From the data below, copy each line that includes the word "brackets".

___ Data excerpt ___

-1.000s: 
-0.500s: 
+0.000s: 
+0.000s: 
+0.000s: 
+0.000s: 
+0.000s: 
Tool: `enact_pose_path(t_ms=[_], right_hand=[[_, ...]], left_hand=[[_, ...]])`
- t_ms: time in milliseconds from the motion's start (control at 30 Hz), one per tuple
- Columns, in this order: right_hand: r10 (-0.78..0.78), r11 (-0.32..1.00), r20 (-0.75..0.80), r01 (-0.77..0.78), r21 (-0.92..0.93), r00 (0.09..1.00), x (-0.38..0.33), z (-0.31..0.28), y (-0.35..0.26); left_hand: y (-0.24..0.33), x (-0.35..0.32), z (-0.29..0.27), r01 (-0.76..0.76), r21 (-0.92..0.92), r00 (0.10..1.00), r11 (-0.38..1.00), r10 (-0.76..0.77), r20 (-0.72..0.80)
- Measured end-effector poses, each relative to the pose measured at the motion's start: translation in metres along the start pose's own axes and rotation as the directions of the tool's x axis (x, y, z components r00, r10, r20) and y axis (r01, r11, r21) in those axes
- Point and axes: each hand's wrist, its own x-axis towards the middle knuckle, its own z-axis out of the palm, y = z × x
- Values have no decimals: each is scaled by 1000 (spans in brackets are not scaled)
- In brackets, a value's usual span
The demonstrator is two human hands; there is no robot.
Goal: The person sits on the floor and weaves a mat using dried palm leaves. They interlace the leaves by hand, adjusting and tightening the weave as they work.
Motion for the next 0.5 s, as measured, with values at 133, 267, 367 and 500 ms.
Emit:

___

**Answer below**.
- Values have no decimals: each is scaled by 1000 (spans in brackets are not scaled)
- In brackets, a value's usual span

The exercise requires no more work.